La justice sociale plus importante que la thérapie et les médicaments

Dans un récent rapport, soumis en application de la résolution 33/9 du Conseil des droits de l’homme, le Rapporteur spécial de l’ONU sur la santé se penche sur le rôle crucial des déterminants sociaux et autres de la santé, dans la réalisation du droit à la santé mentale.

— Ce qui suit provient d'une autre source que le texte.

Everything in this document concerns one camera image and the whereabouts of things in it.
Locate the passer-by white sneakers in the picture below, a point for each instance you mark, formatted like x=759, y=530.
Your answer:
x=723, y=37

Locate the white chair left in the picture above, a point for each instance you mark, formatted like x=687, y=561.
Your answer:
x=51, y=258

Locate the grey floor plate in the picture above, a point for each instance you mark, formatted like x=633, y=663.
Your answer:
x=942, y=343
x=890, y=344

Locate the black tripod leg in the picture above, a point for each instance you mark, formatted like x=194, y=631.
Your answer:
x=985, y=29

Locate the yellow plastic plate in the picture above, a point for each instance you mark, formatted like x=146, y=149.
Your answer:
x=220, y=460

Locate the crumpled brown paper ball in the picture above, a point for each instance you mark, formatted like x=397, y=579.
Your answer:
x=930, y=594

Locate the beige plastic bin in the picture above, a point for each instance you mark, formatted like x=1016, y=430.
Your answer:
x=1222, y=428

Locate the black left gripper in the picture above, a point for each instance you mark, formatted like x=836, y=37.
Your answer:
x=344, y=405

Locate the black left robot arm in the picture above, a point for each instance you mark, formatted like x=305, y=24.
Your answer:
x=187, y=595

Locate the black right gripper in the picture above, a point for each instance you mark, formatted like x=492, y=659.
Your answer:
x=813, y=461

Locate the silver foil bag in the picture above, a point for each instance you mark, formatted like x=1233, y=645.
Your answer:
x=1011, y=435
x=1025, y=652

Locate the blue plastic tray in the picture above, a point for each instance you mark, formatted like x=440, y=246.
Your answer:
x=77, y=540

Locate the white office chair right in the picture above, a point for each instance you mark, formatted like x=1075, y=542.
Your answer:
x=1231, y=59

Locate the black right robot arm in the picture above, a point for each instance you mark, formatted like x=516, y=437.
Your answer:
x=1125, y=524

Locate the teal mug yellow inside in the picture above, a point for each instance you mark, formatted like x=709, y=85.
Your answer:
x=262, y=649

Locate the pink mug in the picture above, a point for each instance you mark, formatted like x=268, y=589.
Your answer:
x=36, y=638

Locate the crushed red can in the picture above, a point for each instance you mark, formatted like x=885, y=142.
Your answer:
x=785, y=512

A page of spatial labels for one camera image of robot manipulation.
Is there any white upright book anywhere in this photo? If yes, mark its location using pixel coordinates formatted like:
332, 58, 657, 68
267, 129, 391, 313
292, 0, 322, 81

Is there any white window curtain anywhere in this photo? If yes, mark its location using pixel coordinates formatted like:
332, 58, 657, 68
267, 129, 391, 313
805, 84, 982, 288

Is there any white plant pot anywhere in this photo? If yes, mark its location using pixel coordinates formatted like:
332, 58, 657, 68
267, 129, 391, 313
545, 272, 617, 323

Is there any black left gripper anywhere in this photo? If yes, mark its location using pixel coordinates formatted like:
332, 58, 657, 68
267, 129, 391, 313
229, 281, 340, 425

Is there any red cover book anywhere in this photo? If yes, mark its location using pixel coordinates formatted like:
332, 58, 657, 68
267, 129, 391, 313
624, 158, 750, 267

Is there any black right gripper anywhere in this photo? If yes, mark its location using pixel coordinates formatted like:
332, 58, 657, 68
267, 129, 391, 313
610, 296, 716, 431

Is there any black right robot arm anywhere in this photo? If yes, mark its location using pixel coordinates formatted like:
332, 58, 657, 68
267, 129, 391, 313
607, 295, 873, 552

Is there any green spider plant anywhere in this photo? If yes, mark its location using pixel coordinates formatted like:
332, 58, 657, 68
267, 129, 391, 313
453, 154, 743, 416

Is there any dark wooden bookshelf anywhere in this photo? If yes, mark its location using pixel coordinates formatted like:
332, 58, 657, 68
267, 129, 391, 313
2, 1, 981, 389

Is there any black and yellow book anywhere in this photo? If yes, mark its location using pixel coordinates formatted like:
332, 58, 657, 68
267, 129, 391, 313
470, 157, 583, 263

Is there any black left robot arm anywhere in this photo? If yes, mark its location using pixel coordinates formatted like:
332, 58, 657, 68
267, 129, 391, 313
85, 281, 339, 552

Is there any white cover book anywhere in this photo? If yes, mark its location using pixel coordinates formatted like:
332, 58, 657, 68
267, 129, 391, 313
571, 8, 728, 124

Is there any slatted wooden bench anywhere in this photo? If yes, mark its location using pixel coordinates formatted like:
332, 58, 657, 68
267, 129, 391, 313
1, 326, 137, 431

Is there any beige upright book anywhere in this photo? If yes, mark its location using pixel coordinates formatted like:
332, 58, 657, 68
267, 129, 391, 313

Le Rapporteur spécial souligne qu’une action de promotion de la santé mentale qui serait fondée sur les droits et dirigée vers les déterminants comporte autant de difficultés que de perspectives positives. Selon lui, le bien-être et la bonne santé mentale ne peuvent se définir par la simple absence de problèmes de santé mentale, mais bien par l’existence d’un environnement social, psychosocial, politique, économique et physique qui donne aux personnes et aux populations les moyens de vivre dans la dignité, de jouir pleinement de leurs droits et de réaliser leur potentiel dans des conditions d’égalité. Le Rapporteur spécial rappelle la nécessité et l’obligation pour les États de créer et de pérenniser des environnements favorables qui intègrent une approche de la santé mentale fondée sur les droits, qui valorisent le lien social et le respect grâce à des relations individuelles et sociales saines et non violentes et qui donnent à chacun la possibilité de vivre une vie entière dans la dignité et le bien-être.